MODUL 6 HUBUNGAN LEMBAGA PEMIDANAAN, PENINDAKAN, DAN


KEBIJAKSANAAN

A.Materi Perkuliahan

Pada dasarnya terdapat 3 (tiga) pokok pemikiran tentang tujuan yang ingin dicapai dari suatu
pemidanaan yaitu:

1. Untuk memperbaiki pribadi dari penjahat itu sendiri;


2. Untuk membuat orang menjadi jera dalam melakukan kejahatan-kejahatan,

3. Untuk membuat penjahat tertentu menjadi tidak mampu melakukan kejahatan yang lain,
yakni penjahat yang dengan cara-cara yang lain sudah tidak dapat diperbaiki lagi.

Teori-teori tentang pemidanaan sendiri ada tiga yaitu:

1. Teori absolut.

2 Teori relatif atau teori tujuan.

3. Teori pembenaran.

4 Teori kumpulan.

Hubungan antara lembaga pemidanaan, lembaga penindakan dan kebijaksanaan adalah sangat
erat karena lembaga pemidanaan, kebijaksanaan dan lembaga penindakan adalah merupakan
sarana untuk mencapai tujuan dari pemidanaan.

Hubungan yang erat antara tujuan yang ingin dicapai dalam pemidanaan dengan lembaga
pemidanaan, penindakan dan kebijaksanaan dapat dilihat secara jelas dalam cara
memperlakukan terpidana di lembaga pemasyarakatan.
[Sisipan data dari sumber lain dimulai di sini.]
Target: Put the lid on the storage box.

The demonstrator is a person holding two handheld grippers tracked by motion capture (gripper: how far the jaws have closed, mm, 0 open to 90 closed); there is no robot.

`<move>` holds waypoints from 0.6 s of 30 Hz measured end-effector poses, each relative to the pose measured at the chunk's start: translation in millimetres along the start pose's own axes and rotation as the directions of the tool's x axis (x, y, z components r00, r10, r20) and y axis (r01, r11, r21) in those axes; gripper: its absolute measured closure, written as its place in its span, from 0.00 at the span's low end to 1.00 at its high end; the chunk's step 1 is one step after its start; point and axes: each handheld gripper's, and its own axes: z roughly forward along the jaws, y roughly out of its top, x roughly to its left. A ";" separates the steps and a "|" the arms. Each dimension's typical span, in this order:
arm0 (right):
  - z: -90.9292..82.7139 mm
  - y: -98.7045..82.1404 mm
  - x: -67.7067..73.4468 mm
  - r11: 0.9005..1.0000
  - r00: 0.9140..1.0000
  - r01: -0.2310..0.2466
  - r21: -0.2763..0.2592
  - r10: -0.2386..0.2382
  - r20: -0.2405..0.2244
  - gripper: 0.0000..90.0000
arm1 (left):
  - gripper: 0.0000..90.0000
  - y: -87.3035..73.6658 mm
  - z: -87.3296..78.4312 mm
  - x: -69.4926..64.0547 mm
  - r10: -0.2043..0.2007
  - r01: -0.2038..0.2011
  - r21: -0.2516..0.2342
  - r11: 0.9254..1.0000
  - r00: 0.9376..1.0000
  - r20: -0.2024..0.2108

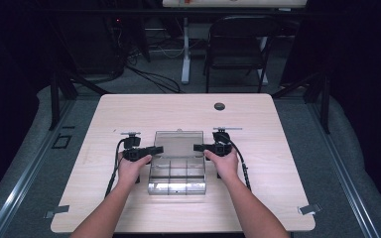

Hal ini bila dikaitkan pula dengan
pemikiran orang mengenai pidana, yang tumbuh dalam sejarah yakni dari pemikiran yang
tidak manusiawi hingga pemikiran yang menghendaki agar harkat dan martabat terpidana
sebagai manusia tetap dihargai, walaupun ia telah melakukan suatu tindakan yang melawan
hukum.

Yang perlu ditekankan disini adalah bahwa penjatuhan suatu pidana tidak boleh bertetangan
dengan maksud baik terhadap pribadi dari penjahatnya sendiri, para penjahat perlu
mendapatkan pendidikan agar dikemudian hari dapat berperilaku secara lebih baik.